• _Problem description_
Please find every line in the entries below that contains the string "same", and copy it.

Items from a data source:
-----
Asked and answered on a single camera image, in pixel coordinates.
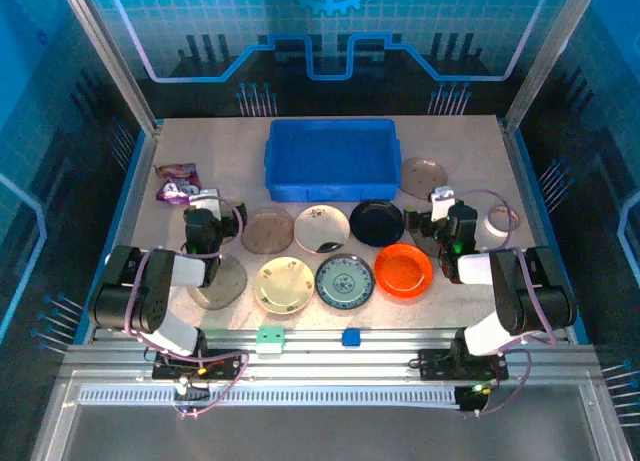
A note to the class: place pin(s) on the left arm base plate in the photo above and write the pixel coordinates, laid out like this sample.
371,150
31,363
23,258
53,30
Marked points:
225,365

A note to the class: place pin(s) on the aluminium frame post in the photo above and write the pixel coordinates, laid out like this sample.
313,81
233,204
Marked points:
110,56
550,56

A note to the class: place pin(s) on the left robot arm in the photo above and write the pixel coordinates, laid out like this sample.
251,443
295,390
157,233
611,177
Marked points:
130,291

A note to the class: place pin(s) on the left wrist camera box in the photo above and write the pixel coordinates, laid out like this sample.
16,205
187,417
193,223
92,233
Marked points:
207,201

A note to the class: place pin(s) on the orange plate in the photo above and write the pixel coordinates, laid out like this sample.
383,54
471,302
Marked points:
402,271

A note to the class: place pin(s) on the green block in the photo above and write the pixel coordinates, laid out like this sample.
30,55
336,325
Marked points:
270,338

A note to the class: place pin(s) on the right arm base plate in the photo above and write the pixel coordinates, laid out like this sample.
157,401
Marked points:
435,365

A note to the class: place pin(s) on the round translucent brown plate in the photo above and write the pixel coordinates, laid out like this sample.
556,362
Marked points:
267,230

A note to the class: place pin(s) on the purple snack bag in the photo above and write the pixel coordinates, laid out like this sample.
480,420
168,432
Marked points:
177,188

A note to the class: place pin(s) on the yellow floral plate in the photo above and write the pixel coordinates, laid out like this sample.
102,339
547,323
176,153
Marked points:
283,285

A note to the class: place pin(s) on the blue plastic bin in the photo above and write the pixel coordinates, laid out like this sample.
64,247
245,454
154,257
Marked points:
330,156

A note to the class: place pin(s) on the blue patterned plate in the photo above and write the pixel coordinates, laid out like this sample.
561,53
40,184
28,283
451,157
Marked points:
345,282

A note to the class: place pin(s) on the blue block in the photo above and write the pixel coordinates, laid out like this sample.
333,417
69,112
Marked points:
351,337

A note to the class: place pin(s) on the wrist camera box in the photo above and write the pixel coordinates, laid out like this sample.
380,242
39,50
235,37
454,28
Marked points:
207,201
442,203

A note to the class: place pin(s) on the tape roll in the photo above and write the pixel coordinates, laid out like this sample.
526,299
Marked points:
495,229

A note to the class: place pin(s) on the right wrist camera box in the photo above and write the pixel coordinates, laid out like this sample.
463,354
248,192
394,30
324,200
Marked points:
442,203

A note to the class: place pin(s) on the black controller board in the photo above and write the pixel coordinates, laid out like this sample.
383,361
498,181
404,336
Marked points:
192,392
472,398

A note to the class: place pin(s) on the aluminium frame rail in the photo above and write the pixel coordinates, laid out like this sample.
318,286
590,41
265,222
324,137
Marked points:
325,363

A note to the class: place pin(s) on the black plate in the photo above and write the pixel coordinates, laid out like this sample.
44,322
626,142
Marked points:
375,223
-----
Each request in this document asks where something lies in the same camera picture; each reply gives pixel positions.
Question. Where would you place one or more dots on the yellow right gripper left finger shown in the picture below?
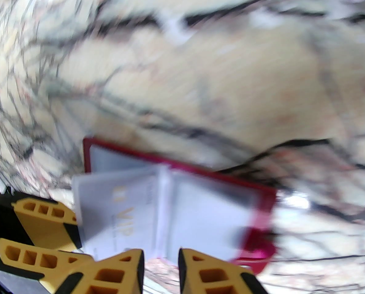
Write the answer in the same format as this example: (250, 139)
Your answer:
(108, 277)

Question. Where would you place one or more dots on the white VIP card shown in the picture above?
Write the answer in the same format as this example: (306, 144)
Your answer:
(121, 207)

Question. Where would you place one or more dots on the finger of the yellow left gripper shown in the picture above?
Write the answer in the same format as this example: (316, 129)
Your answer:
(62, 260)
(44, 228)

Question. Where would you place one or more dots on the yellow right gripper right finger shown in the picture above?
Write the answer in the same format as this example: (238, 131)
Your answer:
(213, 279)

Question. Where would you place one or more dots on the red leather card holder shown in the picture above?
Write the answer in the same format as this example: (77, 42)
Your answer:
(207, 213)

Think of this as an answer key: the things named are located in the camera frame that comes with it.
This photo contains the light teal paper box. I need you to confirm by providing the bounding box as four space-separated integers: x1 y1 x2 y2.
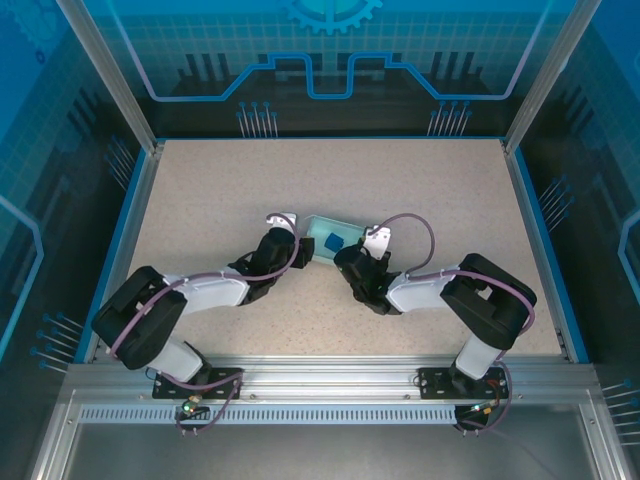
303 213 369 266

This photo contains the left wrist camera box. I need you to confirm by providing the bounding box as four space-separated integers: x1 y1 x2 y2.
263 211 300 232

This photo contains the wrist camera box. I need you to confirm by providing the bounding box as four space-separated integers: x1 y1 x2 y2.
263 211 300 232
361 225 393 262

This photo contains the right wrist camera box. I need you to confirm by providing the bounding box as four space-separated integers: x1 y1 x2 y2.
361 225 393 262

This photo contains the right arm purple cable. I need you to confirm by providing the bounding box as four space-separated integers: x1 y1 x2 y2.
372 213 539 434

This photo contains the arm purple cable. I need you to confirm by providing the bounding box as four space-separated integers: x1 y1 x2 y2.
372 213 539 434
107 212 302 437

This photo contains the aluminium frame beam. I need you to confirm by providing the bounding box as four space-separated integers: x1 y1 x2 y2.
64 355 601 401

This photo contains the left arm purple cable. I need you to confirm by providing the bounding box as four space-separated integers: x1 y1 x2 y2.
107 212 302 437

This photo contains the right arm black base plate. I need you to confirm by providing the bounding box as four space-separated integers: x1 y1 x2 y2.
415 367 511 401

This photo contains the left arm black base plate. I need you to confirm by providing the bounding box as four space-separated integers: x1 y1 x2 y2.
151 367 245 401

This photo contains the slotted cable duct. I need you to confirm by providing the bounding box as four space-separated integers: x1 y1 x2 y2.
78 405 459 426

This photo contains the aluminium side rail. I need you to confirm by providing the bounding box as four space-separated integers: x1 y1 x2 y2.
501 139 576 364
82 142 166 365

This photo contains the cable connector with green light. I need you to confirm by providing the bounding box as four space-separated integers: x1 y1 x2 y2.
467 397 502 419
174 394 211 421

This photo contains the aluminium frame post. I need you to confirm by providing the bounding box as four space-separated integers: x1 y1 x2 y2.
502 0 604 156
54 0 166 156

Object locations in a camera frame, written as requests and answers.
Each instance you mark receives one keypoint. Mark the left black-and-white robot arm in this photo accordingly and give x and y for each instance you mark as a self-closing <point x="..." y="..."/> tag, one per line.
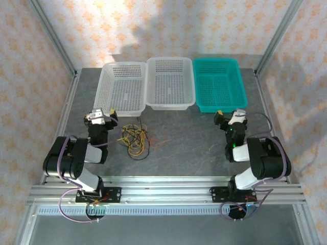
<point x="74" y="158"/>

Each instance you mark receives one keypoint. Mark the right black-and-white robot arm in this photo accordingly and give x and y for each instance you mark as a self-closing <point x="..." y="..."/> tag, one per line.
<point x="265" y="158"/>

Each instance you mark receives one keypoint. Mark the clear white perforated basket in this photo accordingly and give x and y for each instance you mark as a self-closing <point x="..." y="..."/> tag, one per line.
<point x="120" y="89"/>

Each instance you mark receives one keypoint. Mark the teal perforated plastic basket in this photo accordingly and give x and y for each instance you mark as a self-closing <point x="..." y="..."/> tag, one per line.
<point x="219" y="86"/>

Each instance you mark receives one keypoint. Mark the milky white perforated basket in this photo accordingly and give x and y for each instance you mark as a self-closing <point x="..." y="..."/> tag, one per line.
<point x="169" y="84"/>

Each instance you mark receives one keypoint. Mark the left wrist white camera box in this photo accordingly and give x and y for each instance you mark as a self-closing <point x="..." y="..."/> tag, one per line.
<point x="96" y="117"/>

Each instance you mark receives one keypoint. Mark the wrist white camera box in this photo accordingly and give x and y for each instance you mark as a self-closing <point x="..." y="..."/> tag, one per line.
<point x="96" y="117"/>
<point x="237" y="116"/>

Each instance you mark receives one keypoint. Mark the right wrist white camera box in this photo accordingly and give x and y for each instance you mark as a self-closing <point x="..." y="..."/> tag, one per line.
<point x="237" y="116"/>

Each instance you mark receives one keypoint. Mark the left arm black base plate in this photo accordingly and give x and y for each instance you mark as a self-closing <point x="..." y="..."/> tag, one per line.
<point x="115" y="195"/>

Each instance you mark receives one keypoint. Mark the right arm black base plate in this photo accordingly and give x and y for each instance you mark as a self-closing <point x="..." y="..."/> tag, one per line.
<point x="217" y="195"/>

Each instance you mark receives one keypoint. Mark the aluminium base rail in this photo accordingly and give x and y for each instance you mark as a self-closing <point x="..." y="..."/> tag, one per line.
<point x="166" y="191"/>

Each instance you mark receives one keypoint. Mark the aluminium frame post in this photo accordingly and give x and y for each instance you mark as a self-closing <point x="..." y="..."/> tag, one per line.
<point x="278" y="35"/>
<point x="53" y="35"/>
-----
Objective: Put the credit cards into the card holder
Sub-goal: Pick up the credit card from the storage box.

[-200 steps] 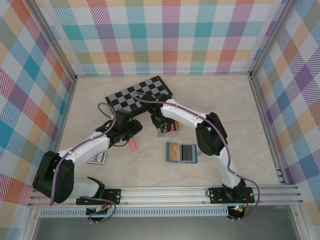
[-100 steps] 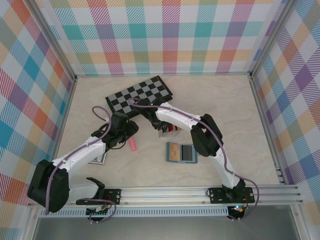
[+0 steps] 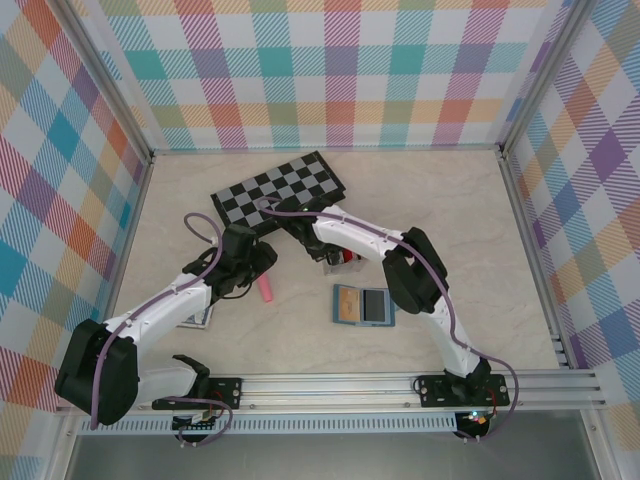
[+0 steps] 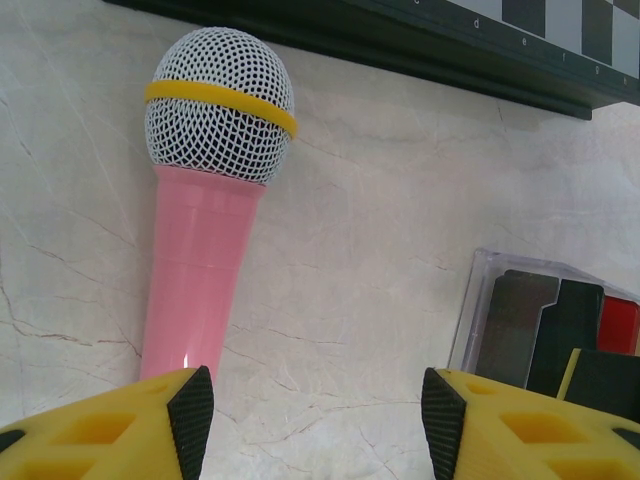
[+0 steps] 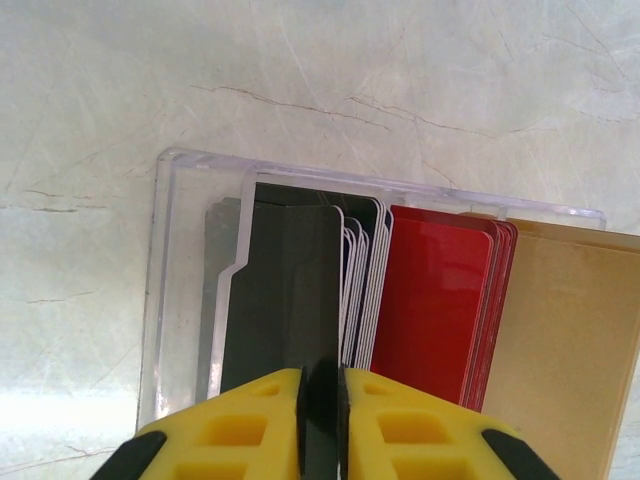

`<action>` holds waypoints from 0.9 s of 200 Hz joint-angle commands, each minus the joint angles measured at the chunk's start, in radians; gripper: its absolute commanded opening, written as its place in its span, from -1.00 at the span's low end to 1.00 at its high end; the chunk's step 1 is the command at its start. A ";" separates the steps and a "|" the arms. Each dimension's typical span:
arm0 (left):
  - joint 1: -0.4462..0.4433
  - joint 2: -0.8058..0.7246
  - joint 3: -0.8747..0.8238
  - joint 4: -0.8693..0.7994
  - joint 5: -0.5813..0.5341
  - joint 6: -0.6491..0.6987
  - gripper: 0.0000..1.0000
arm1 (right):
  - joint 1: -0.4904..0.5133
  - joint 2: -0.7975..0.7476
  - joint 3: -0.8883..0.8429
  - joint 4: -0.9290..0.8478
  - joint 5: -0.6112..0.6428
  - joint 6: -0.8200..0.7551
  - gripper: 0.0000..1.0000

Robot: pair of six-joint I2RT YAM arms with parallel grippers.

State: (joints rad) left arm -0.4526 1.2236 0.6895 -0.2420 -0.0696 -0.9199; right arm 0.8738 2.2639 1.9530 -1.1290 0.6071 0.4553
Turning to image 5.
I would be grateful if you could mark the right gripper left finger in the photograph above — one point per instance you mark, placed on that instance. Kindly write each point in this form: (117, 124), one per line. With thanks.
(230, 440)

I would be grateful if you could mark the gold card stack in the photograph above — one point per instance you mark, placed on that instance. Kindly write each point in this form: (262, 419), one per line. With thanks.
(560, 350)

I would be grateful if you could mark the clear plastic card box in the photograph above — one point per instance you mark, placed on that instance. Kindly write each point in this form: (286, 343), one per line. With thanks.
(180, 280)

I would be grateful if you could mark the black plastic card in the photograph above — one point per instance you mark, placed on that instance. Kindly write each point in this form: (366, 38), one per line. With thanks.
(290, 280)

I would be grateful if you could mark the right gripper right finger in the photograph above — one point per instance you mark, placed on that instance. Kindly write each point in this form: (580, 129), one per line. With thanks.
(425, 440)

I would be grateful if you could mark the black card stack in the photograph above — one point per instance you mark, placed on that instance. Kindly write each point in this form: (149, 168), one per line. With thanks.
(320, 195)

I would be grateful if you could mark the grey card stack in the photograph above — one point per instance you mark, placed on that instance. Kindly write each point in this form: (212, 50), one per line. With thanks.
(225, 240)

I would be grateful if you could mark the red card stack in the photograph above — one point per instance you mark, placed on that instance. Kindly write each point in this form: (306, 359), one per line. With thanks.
-----
• _Answer to the problem_
Each request in this document asks where something lies in the same camera picture; each reply gives pixel positions.
Write the answer in the same format as this example: (250, 139)
Write the answer in the same format as this example: (306, 144)
Write the answer in the same format as this example: (316, 129)
Write the answer in the same format as this example: (238, 131)
Write the answer in the same format as this example: (77, 42)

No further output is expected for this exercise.